### WHAT THIS TASK INVOLVES:
Make an exact transcript of the lines in the data below, starting with the one containing "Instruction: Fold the" and going on through the one containing "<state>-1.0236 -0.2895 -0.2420", with both included and the pictures left out.

### RECORDED DATA:
^^^^^^^^

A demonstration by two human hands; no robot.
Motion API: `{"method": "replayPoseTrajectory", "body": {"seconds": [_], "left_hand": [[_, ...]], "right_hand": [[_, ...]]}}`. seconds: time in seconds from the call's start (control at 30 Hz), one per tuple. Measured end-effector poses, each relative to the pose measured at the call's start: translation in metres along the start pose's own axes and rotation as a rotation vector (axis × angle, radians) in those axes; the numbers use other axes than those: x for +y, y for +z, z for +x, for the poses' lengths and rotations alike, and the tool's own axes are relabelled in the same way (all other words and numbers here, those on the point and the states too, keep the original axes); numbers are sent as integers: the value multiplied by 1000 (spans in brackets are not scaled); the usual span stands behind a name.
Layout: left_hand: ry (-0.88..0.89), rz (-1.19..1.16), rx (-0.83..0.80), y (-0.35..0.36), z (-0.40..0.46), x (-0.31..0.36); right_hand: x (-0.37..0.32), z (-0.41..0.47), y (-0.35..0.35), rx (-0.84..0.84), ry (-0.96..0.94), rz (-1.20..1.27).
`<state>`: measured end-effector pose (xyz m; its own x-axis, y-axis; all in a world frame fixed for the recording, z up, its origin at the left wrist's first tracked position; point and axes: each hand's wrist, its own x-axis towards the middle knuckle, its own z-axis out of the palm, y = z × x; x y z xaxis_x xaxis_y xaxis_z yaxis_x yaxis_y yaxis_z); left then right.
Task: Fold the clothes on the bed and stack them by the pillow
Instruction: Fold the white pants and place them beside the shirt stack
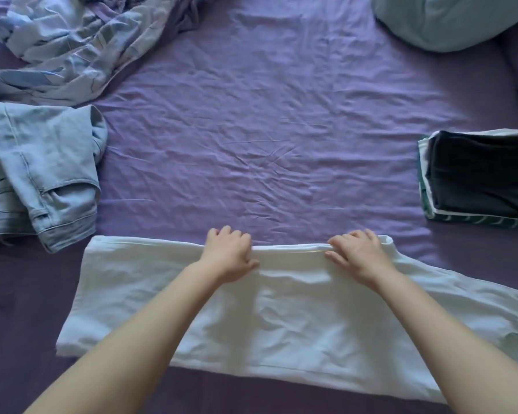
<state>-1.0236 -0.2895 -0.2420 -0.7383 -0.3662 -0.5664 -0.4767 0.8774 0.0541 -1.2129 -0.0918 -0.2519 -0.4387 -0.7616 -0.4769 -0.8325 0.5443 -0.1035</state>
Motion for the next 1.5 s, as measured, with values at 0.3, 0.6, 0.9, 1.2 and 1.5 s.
{"method": "replayPoseTrajectory", "body": {"seconds": [0.3,0.6,0.9,1.2,1.5], "left_hand": [[144,72,110,-4,64,107],[79,-102,580,89,-17,156],[80,-53,374,128,-36,133],[-432,-85,34,125,-141,46],[-625,-371,15,128,-169,-7]], "right_hand": [[70,15,0,327,-139,-312],[5,-75,73,472,-11,5],[-11,-99,130,216,-31,31],[-19,-165,127,72,100,97],[-218,-126,102,-78,-310,22]]}}
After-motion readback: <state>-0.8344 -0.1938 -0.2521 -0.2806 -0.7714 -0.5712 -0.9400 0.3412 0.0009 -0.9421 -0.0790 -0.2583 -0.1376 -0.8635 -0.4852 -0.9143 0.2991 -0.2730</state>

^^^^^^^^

### FINISHED EXERCISE:
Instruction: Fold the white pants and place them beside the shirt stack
<state>-1.0236 -0.2895 -0.2420 -0.7383 -0.3662 -0.5664 -0.4767 0.8774 0.0541 -1.2129 -0.0918 -0.2519 -0.4387 -0.7616 -0.4769 -0.8325 0.5443 -0.1035</state>

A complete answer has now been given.